8 Maggio 2015, di Redazione Wall Street Italia

ROMA (WSI) – Via libera a grande maggioranza allo stop all’erogazione del vitalizio per parlamentari ed ex deputati condannati in via definitiva per più di due anni per mafia, terrorismo e quasi tutti i reati contro la Pubblica Amministrazione (peculato, concussione, violazione del segreto d’ufficio).

Ma per il Movimento 5 Stelle, che così come Forza italia e Area Popolare non ha partecipato al voto, si tratta di un “compromesso al ribasso” perché la norma non vale per i reati di abuso d’ufficio, perché c’è la possibilità di riabilitazione e perché è prevista la modifica in senso restrittivo per i delitti non colposi da 4 a 6 anni.

“Questa delibera è solo una farsa, che salva la stragrande maggioranza dei politici condannati, tutti i loro amici di tangentopoli, e colpisce solo una piccola cerchia. Ancora una volta la casta si è autoassolta e continuerà a godere di vitalizi pagati dai cittadini italiani”.

I voti favorevoli sono arrivati da Pd, Lega Nord, Sel e Fratelli d’Italia. La presidente della Camera Laura Boldrini ha salutato lo stop alle pensioni a vita agli ex deputati condannati per reati gravi come “un forte segnale di moralizzazione”.

L’interruzione del vitalizio è previsto anche nel caso di patteggiamento, ma la misura varrà dall’entrata in vigore della legge in poi, perché, come sottolinea la maggioranza, “quando uno decide di patteggiare deve sapere prima a cosa va incontro”.

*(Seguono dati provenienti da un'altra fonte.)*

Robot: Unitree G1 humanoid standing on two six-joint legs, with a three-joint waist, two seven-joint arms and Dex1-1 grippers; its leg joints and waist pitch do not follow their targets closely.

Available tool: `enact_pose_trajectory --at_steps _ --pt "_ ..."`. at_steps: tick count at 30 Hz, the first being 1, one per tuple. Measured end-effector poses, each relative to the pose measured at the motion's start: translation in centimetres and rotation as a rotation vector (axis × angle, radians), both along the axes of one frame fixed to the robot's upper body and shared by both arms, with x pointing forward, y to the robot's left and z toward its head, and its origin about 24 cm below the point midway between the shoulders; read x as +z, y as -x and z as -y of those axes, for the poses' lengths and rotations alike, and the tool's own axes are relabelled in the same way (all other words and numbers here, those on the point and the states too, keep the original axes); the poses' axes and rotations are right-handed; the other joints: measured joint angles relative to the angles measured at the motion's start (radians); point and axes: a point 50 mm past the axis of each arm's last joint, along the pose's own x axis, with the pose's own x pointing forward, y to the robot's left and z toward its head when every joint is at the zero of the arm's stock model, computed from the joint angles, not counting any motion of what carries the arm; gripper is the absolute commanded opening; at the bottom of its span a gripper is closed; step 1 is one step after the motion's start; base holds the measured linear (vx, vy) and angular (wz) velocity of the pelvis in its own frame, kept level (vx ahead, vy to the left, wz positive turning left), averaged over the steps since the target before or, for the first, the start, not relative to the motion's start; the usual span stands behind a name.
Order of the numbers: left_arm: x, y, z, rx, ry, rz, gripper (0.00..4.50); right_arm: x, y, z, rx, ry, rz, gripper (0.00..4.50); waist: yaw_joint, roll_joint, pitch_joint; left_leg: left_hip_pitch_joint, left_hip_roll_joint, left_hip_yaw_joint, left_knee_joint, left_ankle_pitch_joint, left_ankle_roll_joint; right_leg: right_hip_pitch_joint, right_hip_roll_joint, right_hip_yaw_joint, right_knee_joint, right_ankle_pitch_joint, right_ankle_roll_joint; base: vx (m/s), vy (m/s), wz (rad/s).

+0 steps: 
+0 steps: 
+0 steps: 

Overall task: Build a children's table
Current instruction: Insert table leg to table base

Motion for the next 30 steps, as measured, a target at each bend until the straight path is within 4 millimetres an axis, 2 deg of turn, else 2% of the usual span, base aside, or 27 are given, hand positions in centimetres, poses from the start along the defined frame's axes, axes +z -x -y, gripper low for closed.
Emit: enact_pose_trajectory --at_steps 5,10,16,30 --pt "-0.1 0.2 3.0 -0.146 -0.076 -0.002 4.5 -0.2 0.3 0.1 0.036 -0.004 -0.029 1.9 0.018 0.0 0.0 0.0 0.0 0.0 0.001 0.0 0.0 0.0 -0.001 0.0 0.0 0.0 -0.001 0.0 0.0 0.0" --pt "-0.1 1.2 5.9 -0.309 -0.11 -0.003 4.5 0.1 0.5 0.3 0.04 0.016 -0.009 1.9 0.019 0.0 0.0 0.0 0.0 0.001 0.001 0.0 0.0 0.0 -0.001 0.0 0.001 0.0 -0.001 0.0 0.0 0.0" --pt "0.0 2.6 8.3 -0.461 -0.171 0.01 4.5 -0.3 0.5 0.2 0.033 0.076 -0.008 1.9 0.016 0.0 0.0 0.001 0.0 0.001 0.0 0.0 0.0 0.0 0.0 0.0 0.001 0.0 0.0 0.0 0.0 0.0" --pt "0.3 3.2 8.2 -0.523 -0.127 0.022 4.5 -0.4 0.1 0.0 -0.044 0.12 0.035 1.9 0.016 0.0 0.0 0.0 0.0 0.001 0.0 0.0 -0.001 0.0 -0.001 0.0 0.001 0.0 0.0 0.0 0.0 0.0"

Dopo 10 anni dalla fine della condannata per i reati più gravi e dopo tre anni negli altri casi, l’interessato può chiedere la riabilitazione al giudice. Se viene concessa e la condanna viene cancellata dalla fedina penale, il vitalizio potrà essere riassegnato.

Essendo la condanna di fatto un requisito negativo e non introducendo la delibera una pena accessoria, spiegano alcuni tecnici alla stampa, quando la fedina penale torna pulita “è giusto che il vitalizio venga ridato” perché le misure devono essere “ragionevoli e proporzionate” per non essere contestate.